The new holistic dog worm trend might actually be doing more harm than good

Look, I get it. Having a dog can be expensive, especially if your pet is prone to nasty creepy-crawlies like fleas, ticks and parasites. At-home remedies are admittedly tempting when you consider the vet bill as the other option, but when it comes to treating parasites, bite the bullet and take the bill.

Holistic claims

There are some claims out there right now that dog worms can be treated with holistic methods rather than through traditional medicinal routes. For example, I found a site that claimed that mere pumpkin seeds could cure your pet of unwanted occupants in his or her stomach.

Garlic, carrots and cloves were other suggestions I found around the web as ways to prevent and treat worms in dogs.

More: Introduce a new dog to the rest of your fur family with this advice

Unfortunately, the claims are simply too good to be true.

"You probably shouldn't," veterinarian Dr. Rhonda Casper said when SheKnows asked her if people should seek holistic options to treat dog worms.

Holistic medicine as an adjunct to traditional practices

Casper does have experience with holistic medicine and believes in using it when it makes sense. She said she often pairs traditional medicine with holistic practices, but not when it comes to treating dog worms.

"I think holistic medicine is best used in conjunction with Western medicine," Casper explained. "I don't know of any worm treatments that aren't actual de-wormers that actually clear parasite infections."

More: Should dogs really be eating raw food? We asked experts for answers

Other holistic suggestions can actually be dangerous and even fatal to your pet if not administered correctly. For example, Oregon grape root contains berberine, which Dog Notebook claims can protect against fungi, viruses, bacteria and parasites, but if administered incorrectly, it can be dangerous, especially if your pet could be pregnant or if your pet has liver disease. With a holistic treatment this strong, you might as well just go for a good, vet-recommended dewormer.

Casper equated the holistic worm treatment with holistic approaches to fleas.

"For years there have been these different home remedies and holistic treatments for fleas, but I've never seen them actually work. They still have flea infestations when I see them."

Best practices

I don't know about you, but if my dog gets worms, I want them gone as quickly, effectively and painlessly for my pooch as possible. Luckily, there are medicines that do a really good job of just that. So why risk an untested practice that might end up doing more harm than good?

Casper stressed that holistic treatments are best used as adjuncts to traditional medicine approaches.

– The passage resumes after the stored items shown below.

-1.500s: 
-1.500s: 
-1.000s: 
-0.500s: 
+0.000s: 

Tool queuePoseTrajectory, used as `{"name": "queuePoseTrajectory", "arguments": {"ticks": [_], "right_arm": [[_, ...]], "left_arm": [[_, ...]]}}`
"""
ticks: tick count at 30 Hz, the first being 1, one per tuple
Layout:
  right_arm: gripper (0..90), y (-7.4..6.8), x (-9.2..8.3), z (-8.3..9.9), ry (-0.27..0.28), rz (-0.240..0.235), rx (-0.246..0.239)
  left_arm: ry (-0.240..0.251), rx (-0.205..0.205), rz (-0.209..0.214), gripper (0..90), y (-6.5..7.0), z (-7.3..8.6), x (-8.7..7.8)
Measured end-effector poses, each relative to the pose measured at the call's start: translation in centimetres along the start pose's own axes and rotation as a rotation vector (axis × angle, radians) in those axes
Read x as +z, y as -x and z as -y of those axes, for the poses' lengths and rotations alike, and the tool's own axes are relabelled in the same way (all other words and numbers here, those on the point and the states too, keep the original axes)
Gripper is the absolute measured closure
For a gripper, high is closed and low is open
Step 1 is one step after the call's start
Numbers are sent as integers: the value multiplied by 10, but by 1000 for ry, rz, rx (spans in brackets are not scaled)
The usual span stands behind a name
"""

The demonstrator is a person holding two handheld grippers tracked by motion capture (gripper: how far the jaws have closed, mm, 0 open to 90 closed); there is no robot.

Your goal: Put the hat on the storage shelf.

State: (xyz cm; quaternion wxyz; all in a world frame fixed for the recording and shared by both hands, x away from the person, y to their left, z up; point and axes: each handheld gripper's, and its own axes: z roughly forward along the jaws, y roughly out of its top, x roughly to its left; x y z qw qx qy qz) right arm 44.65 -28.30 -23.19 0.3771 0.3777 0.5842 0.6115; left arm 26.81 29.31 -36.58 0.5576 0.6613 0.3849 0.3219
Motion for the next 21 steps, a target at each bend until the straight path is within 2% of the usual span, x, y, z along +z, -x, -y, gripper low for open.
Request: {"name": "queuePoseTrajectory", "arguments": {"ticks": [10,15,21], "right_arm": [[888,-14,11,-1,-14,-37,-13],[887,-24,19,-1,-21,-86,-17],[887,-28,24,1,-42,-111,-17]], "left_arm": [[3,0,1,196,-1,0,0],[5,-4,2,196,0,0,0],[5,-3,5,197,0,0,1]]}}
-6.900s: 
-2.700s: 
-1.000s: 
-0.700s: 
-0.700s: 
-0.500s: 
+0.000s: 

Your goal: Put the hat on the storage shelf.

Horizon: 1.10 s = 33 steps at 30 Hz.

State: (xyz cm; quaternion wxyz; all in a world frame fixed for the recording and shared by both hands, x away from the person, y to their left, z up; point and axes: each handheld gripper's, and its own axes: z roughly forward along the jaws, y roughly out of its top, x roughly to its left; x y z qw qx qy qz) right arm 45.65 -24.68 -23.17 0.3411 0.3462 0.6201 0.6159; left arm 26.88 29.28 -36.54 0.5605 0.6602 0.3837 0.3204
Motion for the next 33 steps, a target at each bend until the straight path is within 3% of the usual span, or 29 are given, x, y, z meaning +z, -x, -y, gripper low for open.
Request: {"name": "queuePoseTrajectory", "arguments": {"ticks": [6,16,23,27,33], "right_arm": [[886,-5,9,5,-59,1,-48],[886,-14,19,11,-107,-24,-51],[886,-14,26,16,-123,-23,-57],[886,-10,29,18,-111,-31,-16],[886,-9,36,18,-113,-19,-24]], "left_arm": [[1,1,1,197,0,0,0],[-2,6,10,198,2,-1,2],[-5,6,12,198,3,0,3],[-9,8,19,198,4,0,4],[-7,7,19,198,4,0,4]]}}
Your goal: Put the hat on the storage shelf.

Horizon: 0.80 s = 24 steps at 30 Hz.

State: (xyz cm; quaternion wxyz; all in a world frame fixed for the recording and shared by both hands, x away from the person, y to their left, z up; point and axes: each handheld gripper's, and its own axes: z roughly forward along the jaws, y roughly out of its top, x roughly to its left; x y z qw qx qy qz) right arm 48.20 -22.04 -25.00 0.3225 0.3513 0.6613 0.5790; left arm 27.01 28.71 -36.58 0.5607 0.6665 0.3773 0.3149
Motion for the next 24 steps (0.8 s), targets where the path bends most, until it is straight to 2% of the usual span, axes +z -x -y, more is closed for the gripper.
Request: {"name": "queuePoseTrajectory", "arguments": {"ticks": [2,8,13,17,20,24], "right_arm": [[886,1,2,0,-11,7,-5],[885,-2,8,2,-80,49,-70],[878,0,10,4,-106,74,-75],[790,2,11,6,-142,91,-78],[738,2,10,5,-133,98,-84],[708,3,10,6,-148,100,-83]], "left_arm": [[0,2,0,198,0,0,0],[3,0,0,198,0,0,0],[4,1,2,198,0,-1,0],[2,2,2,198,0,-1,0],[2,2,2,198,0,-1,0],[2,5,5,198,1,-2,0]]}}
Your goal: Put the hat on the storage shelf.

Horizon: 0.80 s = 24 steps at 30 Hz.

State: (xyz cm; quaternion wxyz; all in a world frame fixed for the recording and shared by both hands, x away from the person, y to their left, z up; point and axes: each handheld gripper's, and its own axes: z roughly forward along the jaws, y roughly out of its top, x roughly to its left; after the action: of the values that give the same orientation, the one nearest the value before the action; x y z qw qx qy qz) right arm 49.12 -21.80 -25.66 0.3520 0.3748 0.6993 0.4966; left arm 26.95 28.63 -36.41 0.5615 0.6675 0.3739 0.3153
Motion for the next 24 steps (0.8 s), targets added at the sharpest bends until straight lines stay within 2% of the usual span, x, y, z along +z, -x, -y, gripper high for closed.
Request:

More: You use natural remedies on yourself — why not use them on your pet?

If cost is your issue (dewormers can range from about $30 to $100, depending on the size of the pet and the deworming needs), check out options with the vets at places like PetSmart and Petco, which usually have more affordable options. Before experimenting with holistic remedies with your pet, it is always recommended that you get a vet's opinion.

Parasites are gross, but the idea of keeping them around for any longer than necessary while experimenting with treatments that may do more harm than good is an even more unsavory idea.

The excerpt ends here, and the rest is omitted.